▶ _Work instructions_
Your task is to transcribe, without alteration, the lines from the top of the material below through the line bearing "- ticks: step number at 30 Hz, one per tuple", inclusive.

** Opening Provided records block **

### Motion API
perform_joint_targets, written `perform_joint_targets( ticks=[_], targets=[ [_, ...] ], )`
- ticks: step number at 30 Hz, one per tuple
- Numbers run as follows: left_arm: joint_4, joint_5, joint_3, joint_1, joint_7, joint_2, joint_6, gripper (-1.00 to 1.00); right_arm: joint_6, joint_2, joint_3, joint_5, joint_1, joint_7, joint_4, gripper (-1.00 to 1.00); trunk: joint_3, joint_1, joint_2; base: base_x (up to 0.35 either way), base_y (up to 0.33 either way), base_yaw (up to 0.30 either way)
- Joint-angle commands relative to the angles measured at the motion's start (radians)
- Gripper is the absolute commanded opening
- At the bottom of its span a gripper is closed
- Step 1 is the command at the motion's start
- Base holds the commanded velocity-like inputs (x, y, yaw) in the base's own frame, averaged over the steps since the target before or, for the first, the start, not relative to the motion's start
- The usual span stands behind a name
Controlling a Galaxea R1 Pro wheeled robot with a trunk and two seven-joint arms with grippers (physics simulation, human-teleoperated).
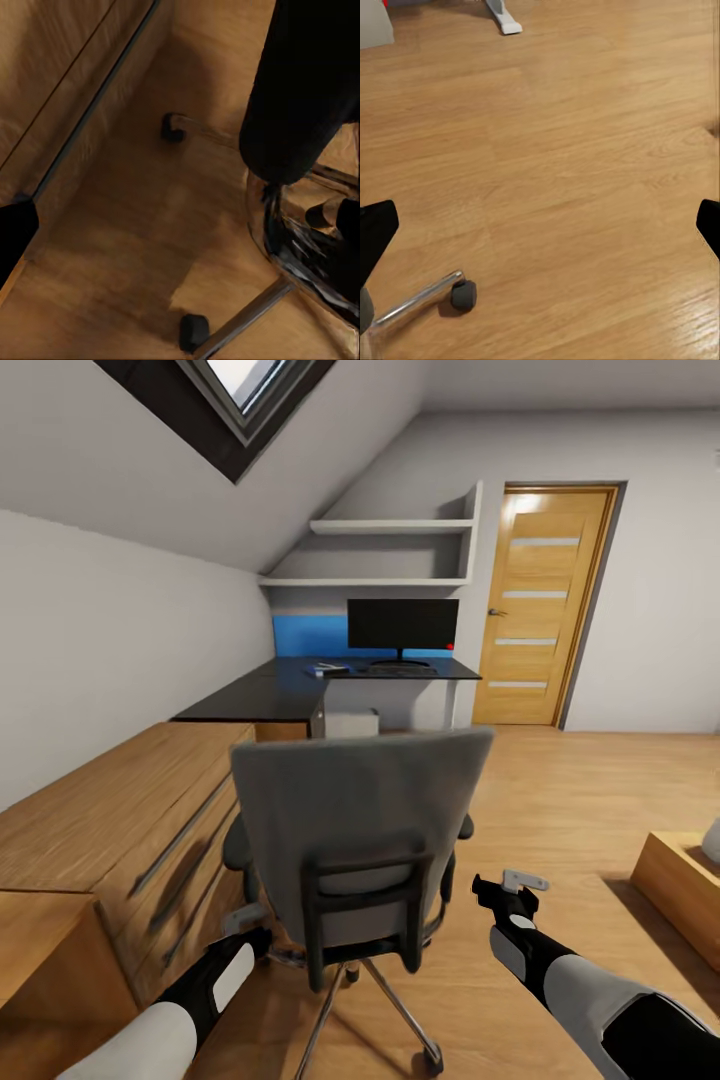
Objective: In the bedroom, organize the workspace by keeping the computer under the desk, ensuring the monitor is on the desk, placing the keyboard on the desk next to the monitor, placing the mouse on the desk next to the keyboard, moving the folder from the swivel chair onto the desk next to the mouse, stacking the notebook on top of the folder with the pen on top of the notebook, and positioning the swivel chair next to the desk.
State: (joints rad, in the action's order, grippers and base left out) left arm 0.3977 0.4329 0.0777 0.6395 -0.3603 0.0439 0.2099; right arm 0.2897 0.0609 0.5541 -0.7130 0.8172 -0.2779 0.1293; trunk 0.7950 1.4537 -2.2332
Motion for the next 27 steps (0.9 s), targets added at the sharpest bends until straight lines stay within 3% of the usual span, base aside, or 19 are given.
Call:
perform_joint_targets(
  ticks=[1,27],
  targets=[
    [0.002,0.007,0.008,0.000,-0.008,-0.001,0.004,1.00,0.002,0.000,0.009,-0.008,0.000,-0.004,0.001,1.00,0.001,0.000,0.000,0.316,-0.005,-0.213],
    [-0.001,-0.017,0.010,0.000,-0.013,0.001,0.005,1.00,0.024,0.002,0.012,-0.003,0.000,-0.003,0.001,1.00,-0.009,0.000,0.000,0.317,-0.096,-0.224]
  ],
)
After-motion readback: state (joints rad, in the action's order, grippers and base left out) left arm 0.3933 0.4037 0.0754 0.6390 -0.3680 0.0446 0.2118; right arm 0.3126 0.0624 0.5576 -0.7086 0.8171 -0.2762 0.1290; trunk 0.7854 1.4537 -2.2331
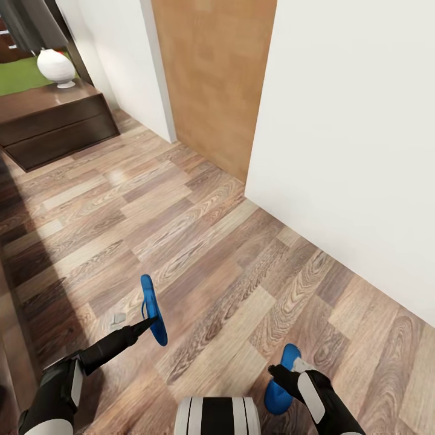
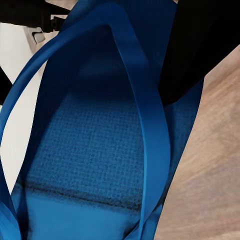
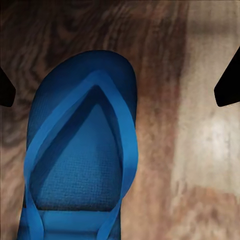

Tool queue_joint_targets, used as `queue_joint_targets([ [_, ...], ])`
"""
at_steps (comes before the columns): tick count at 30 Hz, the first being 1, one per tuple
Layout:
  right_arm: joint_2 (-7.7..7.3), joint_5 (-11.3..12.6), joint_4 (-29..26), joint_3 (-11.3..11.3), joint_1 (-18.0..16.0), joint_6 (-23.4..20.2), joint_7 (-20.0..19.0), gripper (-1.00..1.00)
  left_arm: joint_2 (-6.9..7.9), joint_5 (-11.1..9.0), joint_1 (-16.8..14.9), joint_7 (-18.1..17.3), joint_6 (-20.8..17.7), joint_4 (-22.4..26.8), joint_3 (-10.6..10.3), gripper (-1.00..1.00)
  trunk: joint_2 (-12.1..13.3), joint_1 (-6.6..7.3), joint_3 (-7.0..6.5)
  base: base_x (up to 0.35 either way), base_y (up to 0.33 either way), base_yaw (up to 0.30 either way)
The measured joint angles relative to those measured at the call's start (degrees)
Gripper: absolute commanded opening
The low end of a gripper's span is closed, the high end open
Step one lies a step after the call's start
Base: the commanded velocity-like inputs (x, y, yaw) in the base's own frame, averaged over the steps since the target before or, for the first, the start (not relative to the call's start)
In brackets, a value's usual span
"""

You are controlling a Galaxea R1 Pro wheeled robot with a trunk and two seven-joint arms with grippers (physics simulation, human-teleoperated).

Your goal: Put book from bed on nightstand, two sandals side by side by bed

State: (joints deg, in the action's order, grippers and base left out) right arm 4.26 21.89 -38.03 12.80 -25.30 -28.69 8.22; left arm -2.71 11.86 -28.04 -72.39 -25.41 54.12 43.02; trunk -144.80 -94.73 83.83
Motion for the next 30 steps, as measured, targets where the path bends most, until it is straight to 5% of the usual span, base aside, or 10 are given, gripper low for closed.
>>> queue_joint_targets([
  [8, 0.00, 0.00, 0.00, 0.00, 0.00, 0.00, -0.02, 1.00, 0.01, 0.00, 0.00, 0.00, -0.01, 0.01, 0.02, -1.00, -0.11, -0.21, 1.77, 0.000, 0.000, 0.000],
  [30, 0.00, 0.00, 0.00, 0.01, 0.00, 0.00, -0.02, 1.00, 0.07, -0.09, 0.00, -0.01, -0.03, 0.01, 0.09, -1.00, -0.16, -0.30, 2.67, 0.000, 0.000, 0.000],
])
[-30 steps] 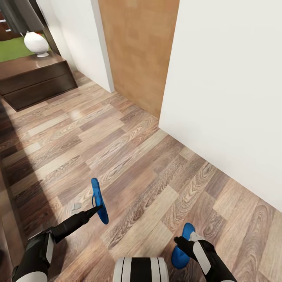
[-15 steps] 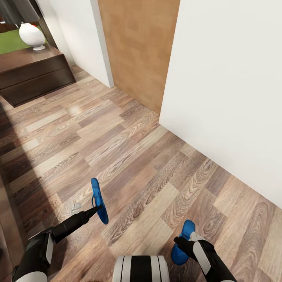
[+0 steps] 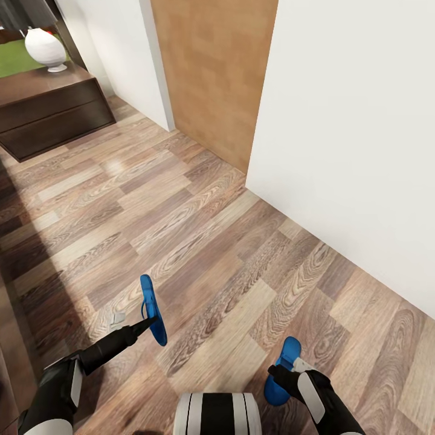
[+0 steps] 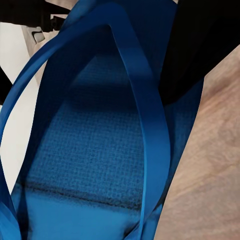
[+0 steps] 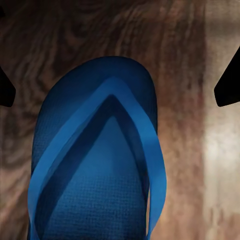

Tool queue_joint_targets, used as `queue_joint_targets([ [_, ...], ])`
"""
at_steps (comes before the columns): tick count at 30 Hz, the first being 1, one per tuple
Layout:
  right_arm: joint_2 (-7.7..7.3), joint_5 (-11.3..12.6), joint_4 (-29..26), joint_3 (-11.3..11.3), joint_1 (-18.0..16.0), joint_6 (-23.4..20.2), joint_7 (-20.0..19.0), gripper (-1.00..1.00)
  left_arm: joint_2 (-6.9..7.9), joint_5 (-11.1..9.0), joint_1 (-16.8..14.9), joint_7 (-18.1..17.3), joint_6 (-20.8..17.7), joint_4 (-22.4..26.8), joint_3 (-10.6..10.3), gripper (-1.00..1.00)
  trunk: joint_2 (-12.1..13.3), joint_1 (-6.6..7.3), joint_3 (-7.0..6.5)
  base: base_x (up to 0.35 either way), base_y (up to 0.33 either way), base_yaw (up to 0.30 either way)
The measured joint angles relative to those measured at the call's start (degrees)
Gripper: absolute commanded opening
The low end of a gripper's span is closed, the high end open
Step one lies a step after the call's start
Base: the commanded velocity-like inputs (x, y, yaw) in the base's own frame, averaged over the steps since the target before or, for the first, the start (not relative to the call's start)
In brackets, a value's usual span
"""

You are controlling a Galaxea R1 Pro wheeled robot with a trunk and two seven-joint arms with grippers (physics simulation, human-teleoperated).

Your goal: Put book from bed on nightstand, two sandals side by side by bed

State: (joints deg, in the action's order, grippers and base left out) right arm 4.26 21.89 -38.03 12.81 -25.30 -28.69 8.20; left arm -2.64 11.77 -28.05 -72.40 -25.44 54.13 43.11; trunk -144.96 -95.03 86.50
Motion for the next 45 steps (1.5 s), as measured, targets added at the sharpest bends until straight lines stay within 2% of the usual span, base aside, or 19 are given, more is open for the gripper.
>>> queue_joint_targets([
  [45, 0.00, 0.00, 0.00, -0.03, 0.00, 0.00, 0.00, 1.00, 0.00, -0.02, 0.00, -0.09, 0.00, 0.00, -0.09, -1.00, 0.00, 0.00, 0.00, 0.041, 0.000, 0.000],
])
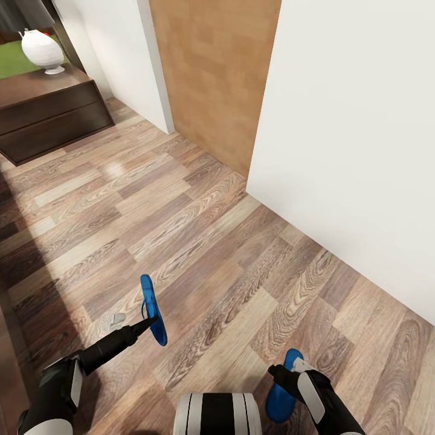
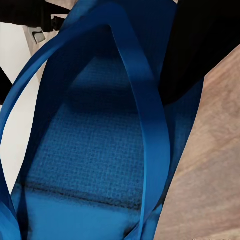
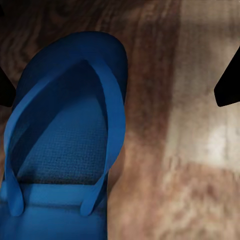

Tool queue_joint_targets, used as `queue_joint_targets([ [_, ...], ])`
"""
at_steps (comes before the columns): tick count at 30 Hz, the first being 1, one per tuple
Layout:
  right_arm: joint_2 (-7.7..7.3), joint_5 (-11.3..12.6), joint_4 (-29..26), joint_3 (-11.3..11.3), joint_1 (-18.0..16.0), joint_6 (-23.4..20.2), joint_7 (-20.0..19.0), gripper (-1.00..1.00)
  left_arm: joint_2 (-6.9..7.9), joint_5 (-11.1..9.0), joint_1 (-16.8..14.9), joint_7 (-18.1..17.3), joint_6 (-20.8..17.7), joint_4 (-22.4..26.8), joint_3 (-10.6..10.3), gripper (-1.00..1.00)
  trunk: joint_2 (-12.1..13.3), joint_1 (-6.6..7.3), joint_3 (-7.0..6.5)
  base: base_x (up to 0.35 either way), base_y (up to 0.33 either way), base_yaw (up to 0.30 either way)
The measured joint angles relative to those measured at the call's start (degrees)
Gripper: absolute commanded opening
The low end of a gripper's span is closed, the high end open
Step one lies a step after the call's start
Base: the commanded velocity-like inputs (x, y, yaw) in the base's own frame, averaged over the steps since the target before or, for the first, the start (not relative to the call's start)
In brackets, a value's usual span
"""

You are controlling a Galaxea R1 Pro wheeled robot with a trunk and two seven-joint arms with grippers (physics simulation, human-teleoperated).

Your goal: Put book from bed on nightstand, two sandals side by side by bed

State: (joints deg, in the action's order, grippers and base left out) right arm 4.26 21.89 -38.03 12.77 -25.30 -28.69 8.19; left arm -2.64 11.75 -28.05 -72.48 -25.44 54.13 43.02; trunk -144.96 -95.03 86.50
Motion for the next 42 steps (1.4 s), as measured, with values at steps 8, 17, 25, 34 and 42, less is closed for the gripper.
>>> queue_joint_targets([
  [8, 0.00, 0.00, 0.00, 0.01, 0.00, -0.01, 0.00, 1.00, 0.00, 0.02, 0.00, 0.01, 0.01, 0.00, -0.01, -1.00, -0.02, -0.05, 0.44, 0.000, 0.000, 0.000],
  [17, 0.00, 0.00, 0.00, 0.00, 0.00, 0.00, 0.00, 1.00, 0.00, 0.00, 0.00, 0.00, 0.00, 0.00, 0.00, -1.00, -0.12, -0.23, 2.00, 0.000, 0.000, 0.000],
  [25, 0.00, 0.00, 0.00, 0.00, 0.00, 0.00, 0.00, 1.00, 0.00, 0.02, 0.00, 0.01, 0.01, 0.00, -0.08, -1.00, -0.16, -0.31, 2.65, 0.000, 0.000, 0.000],
  [34, 0.00, 0.00, 0.00, 0.00, -0.02, 0.00, 0.00, 1.00, 0.00, 0.00, 0.00, 0.00, 0.00, 0.00, 0.00, -1.00, -0.26, -0.49, 4.21, 0.000, 0.000, 0.000],
  [42, 0.00, 0.00, 0.00, 0.00, 0.00, 0.00, 0.00, 1.00, 0.00, 0.02, 0.00, 0.01, 0.01, 0.00, -0.04, -1.00, -0.28, -0.54, 4.65, 0.000, 0.000, 0.000],
])
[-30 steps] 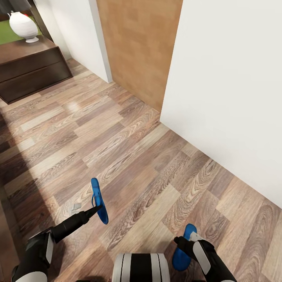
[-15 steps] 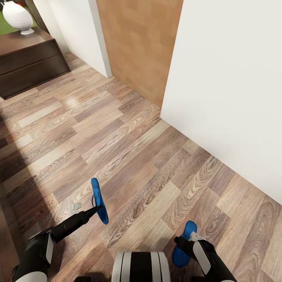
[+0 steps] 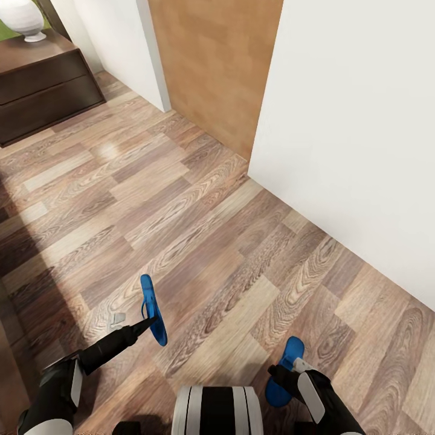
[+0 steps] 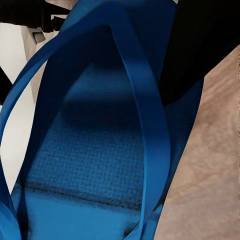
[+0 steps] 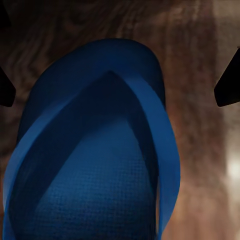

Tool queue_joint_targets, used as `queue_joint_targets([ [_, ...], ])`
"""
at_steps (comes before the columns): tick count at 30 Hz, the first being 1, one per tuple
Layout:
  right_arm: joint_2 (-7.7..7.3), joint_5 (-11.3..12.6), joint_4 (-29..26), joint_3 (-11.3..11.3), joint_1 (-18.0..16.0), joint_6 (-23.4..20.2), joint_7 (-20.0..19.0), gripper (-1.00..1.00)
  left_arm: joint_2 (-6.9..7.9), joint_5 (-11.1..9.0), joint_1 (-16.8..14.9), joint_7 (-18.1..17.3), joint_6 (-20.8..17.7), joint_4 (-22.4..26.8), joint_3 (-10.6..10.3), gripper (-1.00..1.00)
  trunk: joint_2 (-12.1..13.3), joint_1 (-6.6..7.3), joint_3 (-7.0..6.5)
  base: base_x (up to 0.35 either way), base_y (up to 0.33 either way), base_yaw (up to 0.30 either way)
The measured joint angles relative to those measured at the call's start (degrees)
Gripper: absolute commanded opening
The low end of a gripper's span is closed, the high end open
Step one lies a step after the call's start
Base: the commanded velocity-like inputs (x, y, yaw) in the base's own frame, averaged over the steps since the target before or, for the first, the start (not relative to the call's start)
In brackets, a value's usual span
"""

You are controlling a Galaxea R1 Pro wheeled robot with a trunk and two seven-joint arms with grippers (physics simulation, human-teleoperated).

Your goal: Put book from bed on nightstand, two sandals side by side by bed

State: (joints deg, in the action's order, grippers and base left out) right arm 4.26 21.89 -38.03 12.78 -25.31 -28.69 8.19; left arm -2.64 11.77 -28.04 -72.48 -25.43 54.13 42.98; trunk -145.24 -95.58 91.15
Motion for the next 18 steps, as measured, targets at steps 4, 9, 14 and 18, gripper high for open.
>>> queue_joint_targets([
  [4, 0.00, 0.00, 0.00, 0.00, 0.00, 0.00, 0.00, 1.00, 0.00, 0.00, 0.00, 0.00, 0.00, 0.00, 0.03, -1.00, -0.05, -0.10, 0.89, 0.000, 0.000, 0.000],
  [9, 0.00, 0.00, 0.00, 0.02, 0.00, -0.02, 0.00, 1.00, 0.00, -0.02, 0.00, 0.00, -0.01, 0.00, 0.03, -1.00, -0.06, -0.10, 0.89, 0.000, 0.000, 0.000],
  [14, 0.00, 0.00, 0.00, 0.01, 0.00, -0.01, 0.00, 1.00, 0.00, -0.02, 0.00, -0.01, -0.01, 0.00, 0.04, -1.00, -0.06, -0.10, 0.89, 0.000, 0.000, 0.000],
  [18, 0.00, 0.00, 0.00, 0.00, 0.00, -0.02, 0.00, 1.00, 0.00, -0.02, 0.00, -0.01, -0.01, 0.00, 0.04, -1.00, -0.06, -0.10, 0.89, 0.000, 0.000, 0.000],
])
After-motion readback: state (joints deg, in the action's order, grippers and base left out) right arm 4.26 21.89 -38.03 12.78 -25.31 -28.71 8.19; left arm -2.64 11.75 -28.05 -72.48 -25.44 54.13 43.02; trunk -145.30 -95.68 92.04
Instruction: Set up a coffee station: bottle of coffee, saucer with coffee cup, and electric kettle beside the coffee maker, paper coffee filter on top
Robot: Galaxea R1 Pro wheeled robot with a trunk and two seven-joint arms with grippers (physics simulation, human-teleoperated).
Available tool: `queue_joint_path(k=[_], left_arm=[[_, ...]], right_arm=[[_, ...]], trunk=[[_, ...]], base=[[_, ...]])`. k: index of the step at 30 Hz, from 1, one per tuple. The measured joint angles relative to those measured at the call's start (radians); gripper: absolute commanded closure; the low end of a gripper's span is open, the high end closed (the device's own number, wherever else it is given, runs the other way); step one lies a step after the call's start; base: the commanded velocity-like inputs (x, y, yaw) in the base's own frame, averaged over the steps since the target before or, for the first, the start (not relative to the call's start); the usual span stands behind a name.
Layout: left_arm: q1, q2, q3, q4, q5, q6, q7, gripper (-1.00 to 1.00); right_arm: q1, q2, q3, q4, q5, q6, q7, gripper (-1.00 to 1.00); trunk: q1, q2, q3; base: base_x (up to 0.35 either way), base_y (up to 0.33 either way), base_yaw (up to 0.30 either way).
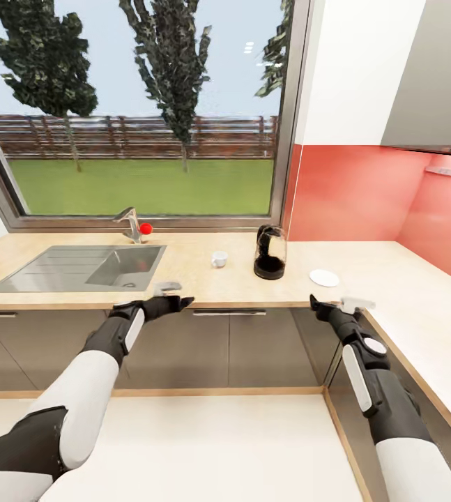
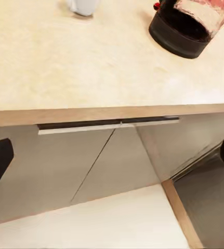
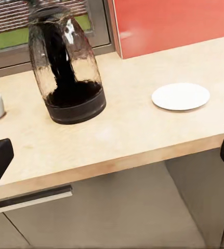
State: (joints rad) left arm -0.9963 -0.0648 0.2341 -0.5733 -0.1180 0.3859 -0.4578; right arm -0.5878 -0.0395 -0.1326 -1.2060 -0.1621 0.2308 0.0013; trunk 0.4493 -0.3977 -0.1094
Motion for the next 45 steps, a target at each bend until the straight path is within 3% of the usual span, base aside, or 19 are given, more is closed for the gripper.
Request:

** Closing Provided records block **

▶ _Response below_
### Motion API
perform_joint_targets, written `perform_joint_targets( ticks=[_], targets=[ [_, ...] ], )`
- ticks: step number at 30 Hz, one per tuple

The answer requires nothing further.